Untuk udeng, Endi juga mempunyai koleksi dalam berbagai warna.
Satu pengalaman menarik saat Endi menggelar pameran di London. Dalam beberapa hari, semakin banyak orang asing yang datang dan tertarik untuk melihat gasing. ”Salah satunya guru dari Spanyol yang tertarik pada gasing. Dia merupakan guru sekolah alam, yang ingin mengenalkan gasing kepada anak didiknya. Saya senang sekali mendengarnya, lalu saya kasih satu tas isi 30 gasing. Dia sangat terharu, malah enggak mau pulang-pulang,” cerita Endi sambil tertawa.
Tahun 2014, dia mendirikan Sanggar Humpipah bagi anak-anak di sekitar kompleks perumahan. Mereka dilatih menjadi pemain gasing, peraga permainan, pemandu, dan pemain teater. Hingga kini, sanggar itu sudah memiliki 40 anggota anak-anak.
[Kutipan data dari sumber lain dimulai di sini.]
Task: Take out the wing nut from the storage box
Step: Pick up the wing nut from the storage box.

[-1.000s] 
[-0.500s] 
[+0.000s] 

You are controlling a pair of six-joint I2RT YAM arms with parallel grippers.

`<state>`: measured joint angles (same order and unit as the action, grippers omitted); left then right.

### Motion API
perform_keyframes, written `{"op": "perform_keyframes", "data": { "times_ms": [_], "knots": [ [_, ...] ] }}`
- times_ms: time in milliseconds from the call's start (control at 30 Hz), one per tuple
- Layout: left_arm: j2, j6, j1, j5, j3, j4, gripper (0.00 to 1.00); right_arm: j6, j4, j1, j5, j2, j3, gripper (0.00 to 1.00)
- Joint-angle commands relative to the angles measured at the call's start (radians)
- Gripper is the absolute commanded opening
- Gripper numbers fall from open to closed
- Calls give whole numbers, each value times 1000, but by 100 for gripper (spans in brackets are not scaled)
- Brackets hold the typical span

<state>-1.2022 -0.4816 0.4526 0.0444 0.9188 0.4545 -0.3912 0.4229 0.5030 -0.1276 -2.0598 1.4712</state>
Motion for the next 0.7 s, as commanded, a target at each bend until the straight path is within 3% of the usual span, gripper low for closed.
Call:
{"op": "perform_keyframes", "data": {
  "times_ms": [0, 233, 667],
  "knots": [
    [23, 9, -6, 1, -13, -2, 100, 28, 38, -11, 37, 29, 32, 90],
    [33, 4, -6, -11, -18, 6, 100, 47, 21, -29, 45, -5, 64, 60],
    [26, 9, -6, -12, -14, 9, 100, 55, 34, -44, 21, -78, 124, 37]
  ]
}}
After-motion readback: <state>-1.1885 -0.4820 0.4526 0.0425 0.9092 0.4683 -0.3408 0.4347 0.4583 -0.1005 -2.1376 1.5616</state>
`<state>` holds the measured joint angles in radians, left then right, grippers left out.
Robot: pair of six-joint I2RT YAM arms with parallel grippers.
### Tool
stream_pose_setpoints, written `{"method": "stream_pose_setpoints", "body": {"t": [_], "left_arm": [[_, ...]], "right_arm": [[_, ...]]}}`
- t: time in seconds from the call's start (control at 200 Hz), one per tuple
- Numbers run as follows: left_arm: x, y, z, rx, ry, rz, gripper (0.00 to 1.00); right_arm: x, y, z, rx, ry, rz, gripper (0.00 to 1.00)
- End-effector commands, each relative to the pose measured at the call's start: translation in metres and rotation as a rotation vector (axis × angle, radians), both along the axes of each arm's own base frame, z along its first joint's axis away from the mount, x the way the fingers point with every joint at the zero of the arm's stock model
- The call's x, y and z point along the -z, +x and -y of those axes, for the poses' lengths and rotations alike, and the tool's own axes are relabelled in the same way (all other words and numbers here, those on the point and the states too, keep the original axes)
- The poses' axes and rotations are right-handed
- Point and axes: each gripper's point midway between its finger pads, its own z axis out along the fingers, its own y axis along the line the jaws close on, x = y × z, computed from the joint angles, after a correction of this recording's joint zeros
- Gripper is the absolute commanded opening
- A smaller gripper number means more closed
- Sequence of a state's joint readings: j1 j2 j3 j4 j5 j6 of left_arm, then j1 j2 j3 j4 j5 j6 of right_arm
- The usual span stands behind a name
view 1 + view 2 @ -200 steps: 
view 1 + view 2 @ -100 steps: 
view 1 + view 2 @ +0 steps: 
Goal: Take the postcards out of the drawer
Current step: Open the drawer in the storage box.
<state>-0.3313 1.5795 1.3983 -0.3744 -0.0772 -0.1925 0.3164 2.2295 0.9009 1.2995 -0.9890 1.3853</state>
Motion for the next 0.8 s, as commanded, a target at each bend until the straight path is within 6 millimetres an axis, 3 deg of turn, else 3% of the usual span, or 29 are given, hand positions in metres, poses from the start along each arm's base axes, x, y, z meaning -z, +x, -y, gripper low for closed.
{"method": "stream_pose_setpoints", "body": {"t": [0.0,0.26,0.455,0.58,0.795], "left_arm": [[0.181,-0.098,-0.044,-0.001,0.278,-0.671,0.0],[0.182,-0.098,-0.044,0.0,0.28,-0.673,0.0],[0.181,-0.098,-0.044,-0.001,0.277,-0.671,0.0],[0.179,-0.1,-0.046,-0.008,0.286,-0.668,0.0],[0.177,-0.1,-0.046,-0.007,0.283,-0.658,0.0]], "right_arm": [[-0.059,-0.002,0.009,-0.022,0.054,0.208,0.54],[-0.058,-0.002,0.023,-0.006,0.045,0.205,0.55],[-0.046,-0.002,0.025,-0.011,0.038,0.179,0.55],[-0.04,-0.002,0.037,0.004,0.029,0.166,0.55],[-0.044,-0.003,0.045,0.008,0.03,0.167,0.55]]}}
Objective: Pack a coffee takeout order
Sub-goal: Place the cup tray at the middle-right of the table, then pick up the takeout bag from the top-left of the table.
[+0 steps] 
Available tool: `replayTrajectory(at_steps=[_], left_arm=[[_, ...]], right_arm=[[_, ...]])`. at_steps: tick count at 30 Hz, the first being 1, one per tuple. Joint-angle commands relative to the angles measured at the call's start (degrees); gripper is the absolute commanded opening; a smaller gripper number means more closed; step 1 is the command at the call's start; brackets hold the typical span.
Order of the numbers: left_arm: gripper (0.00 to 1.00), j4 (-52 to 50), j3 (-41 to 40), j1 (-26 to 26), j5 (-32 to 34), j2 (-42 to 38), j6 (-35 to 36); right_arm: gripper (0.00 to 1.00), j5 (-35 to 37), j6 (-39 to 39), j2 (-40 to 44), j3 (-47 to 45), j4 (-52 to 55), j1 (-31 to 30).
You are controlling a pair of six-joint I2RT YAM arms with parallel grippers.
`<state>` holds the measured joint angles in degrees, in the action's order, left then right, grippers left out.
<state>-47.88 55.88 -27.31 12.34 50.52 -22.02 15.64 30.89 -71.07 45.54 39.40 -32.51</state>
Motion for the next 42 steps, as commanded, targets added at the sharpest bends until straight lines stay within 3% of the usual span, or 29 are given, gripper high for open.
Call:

Salah satu karyanya, Operet Dolanan, yang dipentaskan pada pembukaan pameran, memperkenalkan permainan tradisional lewat kesenian, dalam bentuk teater, tari dan musik. Selain itu, Endi juga mendirikan Kampung Dolanan Nusantara di Magelang, Jawa Tengah.
Kini, Endi masih akan melanjutkan perjuangannya melestarikan permainan tradisional. Tahun ini, dia menyusun rencana pameran ke seratus kota se-Jawa dan Bali. Harapannya, anak-anak Indonesia mengenal permainan khas Tanah Air.
Bagi Endi, permainan gasing memiliki filosofi mendalam. ”Filosofi gasing adalah keseimbangan. Kenapa gasing berputar lama? Karena seimbang, Kalau manusia hidupnya seimbang antara jasmani dan rohani, pasti akan berumur panjang,” kata Endi. (*)
ENDI AGUS RIYONO
- Lahir: Blora, 26 Agustus 1963
- Pendidikan:
- SD Negeri Jeglog, Salatiga
- SMP Pangudi Luhur, Salatiga
- SMA Kristen1, Salatiga
- Psikologi Pendidikan, Universitas Satya Wacana, Salatiga
- Pengalaman:
- Festival of ASEAN Cultural Expressions, Brunei (2014)
- Jambore Pramuka Dunia, Jepang (2015)
- Pameraan Gasing di Indonesia Weekend, London (2016)
- Olimpiade Olahraga Tradisional Dunia, Tafisa World, Jakarta (2016)
- Buku:
- “Indonesian Gasing Harmony In Diversity”.